Britain’s number of licensed premises fell by nearly a thousand between July, when the market fully reopened, and September 2021, the new Market Recovery Monitor from CGA and AlixPartners reveals.
The closure of 980 sites – an average of 16 a day – showed that the hospitality industry remained under severe pressure from the effects of Covid-19 and a range of operational challenges, including labour shortages, disruption to supply and rising costs.
Independently run pubs, restaurants, bars and other licensed premises accounted for nearly three-quarters of all closures between July and September, reducing the independent sector in size by 1%. In contrast, the managed sector proved robust, achieving growth in site numbers of 0.1%.
The report also highlighted the plight of nightclubs.
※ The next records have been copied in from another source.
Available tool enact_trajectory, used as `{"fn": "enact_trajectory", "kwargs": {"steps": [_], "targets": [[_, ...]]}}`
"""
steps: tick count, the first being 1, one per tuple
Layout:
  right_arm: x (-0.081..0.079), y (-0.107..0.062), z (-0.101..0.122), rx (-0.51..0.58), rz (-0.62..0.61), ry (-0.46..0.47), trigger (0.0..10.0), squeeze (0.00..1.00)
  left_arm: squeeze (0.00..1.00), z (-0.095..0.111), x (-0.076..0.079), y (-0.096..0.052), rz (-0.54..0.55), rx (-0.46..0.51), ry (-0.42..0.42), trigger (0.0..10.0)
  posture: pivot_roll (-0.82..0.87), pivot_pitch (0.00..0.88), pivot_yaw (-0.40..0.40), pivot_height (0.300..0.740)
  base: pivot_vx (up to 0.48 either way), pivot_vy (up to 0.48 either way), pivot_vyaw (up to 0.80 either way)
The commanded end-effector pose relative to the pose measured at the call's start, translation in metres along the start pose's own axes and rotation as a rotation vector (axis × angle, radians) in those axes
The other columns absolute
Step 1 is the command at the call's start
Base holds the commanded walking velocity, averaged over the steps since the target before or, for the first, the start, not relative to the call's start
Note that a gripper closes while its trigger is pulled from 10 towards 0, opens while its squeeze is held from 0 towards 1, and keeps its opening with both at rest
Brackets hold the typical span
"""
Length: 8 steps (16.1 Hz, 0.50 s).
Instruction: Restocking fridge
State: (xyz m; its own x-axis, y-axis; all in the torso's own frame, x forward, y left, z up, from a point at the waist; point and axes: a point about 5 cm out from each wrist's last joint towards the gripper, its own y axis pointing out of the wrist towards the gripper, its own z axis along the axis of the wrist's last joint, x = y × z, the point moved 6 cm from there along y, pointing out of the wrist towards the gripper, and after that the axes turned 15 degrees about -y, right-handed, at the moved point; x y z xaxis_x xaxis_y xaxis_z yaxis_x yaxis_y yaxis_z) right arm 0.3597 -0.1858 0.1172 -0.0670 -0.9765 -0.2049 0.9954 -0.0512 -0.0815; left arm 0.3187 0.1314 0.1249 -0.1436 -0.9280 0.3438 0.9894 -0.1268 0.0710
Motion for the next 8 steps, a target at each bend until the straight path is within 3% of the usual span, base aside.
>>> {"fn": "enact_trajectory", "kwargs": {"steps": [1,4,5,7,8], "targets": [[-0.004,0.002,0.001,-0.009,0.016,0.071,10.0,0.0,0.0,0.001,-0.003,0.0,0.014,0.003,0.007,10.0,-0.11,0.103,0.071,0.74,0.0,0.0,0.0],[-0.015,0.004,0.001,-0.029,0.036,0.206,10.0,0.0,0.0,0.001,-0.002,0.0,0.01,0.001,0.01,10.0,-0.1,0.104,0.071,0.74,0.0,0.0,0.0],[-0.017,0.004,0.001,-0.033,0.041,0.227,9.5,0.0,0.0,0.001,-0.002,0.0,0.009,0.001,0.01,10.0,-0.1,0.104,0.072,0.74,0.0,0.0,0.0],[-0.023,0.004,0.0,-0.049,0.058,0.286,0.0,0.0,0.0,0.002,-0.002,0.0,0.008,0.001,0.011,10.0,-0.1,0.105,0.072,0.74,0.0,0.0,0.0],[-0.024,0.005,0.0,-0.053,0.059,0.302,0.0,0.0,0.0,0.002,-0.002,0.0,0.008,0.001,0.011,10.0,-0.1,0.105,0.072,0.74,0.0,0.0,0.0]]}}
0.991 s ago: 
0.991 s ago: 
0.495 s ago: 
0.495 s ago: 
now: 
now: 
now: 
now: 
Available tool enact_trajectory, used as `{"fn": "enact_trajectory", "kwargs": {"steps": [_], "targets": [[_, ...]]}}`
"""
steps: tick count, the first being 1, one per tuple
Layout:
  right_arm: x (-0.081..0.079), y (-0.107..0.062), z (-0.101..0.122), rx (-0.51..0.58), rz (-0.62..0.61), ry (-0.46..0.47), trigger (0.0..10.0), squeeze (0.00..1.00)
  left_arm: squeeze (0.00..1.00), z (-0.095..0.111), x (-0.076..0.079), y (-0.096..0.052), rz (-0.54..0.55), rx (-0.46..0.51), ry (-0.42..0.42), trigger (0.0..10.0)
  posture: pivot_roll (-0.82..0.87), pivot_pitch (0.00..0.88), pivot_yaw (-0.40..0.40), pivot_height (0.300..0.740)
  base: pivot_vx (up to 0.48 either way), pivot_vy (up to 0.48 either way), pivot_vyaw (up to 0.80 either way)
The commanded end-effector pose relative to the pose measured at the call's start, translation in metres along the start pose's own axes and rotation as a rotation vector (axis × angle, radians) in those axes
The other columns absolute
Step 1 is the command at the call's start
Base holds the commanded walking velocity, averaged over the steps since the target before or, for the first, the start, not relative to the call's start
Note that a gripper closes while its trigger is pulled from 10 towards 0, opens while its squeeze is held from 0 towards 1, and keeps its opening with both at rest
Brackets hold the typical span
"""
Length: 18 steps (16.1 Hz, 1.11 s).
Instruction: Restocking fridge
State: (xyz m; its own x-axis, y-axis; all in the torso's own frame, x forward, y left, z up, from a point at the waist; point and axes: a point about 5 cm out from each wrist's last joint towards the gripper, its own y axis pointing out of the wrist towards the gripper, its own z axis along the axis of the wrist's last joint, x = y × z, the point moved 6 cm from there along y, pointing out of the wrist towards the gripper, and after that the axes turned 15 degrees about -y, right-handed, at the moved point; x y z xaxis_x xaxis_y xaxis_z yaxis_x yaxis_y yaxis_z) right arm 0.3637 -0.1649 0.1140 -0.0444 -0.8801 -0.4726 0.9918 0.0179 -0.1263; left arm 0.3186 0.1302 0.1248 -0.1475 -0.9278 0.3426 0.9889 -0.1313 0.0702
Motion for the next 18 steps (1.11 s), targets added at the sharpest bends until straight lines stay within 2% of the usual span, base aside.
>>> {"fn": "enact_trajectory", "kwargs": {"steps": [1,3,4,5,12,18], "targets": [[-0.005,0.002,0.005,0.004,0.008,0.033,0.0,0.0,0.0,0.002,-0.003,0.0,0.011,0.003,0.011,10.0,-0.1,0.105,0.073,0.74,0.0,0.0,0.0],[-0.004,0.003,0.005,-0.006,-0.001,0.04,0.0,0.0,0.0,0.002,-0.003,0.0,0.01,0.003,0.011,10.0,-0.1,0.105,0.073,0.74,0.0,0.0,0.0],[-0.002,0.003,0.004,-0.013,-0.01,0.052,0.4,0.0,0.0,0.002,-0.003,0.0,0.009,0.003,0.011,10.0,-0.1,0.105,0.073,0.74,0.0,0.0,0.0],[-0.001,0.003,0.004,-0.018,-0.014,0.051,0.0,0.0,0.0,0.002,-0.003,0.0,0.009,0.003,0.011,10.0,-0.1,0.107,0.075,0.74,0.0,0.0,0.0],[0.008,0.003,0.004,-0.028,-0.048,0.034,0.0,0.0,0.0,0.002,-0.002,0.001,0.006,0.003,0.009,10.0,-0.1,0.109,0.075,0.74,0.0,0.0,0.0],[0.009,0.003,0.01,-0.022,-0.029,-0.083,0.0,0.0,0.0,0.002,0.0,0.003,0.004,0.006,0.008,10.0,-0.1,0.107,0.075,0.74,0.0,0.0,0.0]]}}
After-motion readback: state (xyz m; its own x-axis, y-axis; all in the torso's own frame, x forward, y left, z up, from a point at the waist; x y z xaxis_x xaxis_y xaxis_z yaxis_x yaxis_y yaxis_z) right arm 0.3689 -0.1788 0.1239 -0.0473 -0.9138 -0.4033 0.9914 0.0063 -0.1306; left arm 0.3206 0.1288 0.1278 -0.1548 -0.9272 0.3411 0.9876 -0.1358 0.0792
Despite being able to trade from July, Britain’s number of nightclubs dipped by nearly 100 to just over 1,000 by September, a drop of 9% in just two months.
The closures between July and September meant there were 9,900 fewer licensed premises than before the pandemic hit in March 2020.
Karl Chessell, CGA’s business unit director for hospitality operators and food, EMEA, said: “These numbers are a reminder – if it were needed – that the crisis in hospitality is far from over. Restrictions on socialising and trading may have eased, but their impacts continue to be felt by restaurants, pubs and bars, whose reserves have been eaten up by months of closure.
"Factor in a crisis in recruitment, rising costs in many key areas and widespread supply issues, and it is clear that thousands of firms and jobs remain vulnerable. Targeted government support on these major challenges—starting with more VAT relief—is needed to help to prevent hospitality’s recovery from stalling.”
Graeme Smith, AlixPartners’ managing director, said: “These figures are a stark reminder, if needed, that the full lifting of restrictions in July did not signal an end to the challenges faced by hospitality businesses. The impact on nightclubs, which were unable to trade at all during the pandemic, has been particularly acute with almost one in 10 sites closing in the past two months.
"Demand remains strong but with staff shortages, utility cost inflation and supply chain disruption, there are renewed efforts to secure continued government support to the industry to help it weather this storm as the reopening and rehabilitation process continues through what may be a challenging winter.”